• THE TASK: In the entries below, filter for the word "single" and copy every matching line.

• INFORMATION PROVIDED:
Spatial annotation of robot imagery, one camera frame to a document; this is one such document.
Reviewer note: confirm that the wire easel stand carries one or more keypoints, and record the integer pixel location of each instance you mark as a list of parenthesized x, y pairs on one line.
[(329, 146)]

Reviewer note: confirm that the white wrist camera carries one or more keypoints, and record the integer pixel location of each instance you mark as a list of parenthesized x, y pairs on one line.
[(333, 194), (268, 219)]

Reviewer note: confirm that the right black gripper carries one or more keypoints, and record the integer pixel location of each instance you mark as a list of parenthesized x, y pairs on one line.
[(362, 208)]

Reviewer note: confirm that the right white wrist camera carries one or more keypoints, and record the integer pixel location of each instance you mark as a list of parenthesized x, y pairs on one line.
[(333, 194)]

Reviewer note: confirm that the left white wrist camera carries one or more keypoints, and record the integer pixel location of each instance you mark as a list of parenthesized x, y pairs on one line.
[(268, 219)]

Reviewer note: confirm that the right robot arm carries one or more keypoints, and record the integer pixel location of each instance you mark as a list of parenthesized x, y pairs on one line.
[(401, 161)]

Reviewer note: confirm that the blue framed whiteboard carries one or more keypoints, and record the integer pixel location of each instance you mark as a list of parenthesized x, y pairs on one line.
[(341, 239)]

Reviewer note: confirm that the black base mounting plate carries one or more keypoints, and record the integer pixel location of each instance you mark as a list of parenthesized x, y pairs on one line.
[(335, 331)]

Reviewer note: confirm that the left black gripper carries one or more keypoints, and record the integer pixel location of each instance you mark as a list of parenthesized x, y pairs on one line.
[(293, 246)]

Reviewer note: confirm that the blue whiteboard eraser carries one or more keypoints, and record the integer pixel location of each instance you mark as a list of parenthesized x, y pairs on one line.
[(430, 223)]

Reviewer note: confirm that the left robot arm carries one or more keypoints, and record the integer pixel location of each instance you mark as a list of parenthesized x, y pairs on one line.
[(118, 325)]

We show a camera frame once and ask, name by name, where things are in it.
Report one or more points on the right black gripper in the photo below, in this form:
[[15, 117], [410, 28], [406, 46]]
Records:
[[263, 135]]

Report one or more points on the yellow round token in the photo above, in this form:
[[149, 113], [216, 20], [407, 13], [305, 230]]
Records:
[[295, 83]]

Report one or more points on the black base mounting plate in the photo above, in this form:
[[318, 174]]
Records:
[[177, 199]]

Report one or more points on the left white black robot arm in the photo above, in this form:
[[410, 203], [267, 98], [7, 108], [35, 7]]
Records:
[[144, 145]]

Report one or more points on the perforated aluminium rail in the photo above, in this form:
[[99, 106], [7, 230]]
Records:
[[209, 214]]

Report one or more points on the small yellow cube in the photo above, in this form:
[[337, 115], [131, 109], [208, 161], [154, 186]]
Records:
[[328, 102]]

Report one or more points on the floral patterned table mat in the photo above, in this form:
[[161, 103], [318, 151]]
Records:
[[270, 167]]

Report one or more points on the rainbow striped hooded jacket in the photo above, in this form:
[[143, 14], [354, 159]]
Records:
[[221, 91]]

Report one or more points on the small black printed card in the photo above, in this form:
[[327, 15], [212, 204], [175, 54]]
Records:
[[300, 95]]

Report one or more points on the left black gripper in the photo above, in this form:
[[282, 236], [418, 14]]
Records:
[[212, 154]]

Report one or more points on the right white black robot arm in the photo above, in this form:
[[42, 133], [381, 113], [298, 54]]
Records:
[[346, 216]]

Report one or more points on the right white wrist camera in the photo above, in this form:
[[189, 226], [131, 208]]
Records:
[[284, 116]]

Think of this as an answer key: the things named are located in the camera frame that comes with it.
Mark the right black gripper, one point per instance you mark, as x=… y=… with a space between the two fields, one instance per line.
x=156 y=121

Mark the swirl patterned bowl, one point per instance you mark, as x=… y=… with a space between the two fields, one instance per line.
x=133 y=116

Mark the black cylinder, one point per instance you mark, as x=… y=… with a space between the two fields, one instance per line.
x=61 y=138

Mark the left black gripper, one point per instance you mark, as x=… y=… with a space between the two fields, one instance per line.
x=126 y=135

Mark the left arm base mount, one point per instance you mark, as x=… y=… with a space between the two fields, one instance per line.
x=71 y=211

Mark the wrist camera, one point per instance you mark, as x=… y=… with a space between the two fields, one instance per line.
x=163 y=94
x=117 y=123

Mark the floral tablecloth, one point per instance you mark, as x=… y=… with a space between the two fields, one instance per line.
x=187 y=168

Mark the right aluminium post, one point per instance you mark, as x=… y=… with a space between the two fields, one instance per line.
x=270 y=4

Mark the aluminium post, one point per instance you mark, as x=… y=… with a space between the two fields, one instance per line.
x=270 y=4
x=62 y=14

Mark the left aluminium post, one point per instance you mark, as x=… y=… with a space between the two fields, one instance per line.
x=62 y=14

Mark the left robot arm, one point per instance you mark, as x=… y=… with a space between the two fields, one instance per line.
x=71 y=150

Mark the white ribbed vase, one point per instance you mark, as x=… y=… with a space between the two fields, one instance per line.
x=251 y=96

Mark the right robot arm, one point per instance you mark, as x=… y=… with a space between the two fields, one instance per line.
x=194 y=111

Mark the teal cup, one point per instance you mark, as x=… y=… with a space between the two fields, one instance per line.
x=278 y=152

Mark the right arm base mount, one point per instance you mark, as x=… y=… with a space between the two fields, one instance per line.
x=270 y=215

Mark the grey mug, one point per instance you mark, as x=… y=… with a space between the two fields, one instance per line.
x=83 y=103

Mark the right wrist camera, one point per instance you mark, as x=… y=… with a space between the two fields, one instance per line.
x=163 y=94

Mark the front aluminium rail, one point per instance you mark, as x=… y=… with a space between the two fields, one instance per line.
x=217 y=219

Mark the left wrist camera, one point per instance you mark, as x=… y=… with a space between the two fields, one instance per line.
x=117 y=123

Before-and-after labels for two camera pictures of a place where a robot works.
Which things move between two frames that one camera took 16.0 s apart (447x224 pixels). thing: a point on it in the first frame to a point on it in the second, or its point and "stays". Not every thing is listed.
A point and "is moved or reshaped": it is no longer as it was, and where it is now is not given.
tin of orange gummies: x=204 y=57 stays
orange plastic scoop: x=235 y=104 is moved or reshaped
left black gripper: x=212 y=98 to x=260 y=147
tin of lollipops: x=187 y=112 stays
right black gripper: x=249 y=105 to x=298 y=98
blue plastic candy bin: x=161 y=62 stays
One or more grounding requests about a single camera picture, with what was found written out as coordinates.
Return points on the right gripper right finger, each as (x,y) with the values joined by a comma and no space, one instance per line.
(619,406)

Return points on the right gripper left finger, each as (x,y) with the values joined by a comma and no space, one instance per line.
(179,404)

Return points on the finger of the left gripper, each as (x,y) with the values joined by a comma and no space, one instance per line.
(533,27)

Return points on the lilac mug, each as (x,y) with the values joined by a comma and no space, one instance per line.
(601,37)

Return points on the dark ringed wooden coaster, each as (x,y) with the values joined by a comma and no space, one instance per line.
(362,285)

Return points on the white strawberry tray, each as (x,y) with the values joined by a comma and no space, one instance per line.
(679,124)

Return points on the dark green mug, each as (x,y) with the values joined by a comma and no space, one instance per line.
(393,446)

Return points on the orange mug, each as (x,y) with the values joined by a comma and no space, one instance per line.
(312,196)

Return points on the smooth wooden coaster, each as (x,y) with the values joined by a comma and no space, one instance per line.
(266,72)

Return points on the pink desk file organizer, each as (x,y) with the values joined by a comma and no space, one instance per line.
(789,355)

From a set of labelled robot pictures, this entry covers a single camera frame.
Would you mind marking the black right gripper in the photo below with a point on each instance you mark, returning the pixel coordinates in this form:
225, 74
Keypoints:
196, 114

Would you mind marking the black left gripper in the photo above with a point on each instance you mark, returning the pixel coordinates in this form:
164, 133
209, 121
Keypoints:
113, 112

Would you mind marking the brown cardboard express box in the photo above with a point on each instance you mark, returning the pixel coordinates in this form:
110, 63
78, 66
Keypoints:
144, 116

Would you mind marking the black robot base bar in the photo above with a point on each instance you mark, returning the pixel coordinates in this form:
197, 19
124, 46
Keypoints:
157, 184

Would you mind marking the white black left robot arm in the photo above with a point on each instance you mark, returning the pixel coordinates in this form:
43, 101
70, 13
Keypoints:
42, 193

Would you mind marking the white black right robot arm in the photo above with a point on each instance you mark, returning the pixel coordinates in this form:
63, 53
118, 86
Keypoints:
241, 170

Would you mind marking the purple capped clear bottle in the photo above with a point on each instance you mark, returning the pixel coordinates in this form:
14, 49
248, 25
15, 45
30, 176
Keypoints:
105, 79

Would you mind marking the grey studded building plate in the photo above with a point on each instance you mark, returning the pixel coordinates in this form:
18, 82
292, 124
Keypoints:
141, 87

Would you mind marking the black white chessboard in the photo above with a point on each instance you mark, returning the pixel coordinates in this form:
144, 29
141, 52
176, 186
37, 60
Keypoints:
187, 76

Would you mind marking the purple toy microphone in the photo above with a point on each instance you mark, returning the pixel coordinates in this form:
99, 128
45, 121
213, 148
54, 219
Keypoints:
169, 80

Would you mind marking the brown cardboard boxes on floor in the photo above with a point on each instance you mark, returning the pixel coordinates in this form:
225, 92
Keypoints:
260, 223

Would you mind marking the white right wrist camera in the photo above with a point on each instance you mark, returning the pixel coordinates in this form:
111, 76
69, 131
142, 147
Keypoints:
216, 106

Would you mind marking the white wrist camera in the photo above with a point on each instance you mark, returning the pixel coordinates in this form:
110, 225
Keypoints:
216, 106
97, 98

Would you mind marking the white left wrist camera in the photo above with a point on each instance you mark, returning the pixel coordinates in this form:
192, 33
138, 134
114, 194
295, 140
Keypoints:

• RESPONSE BOX:
One or more grounding requests about a single camera picture, with what was found written out as coordinates.
From a set of labelled robot pictures, this entry covers a single camera frame.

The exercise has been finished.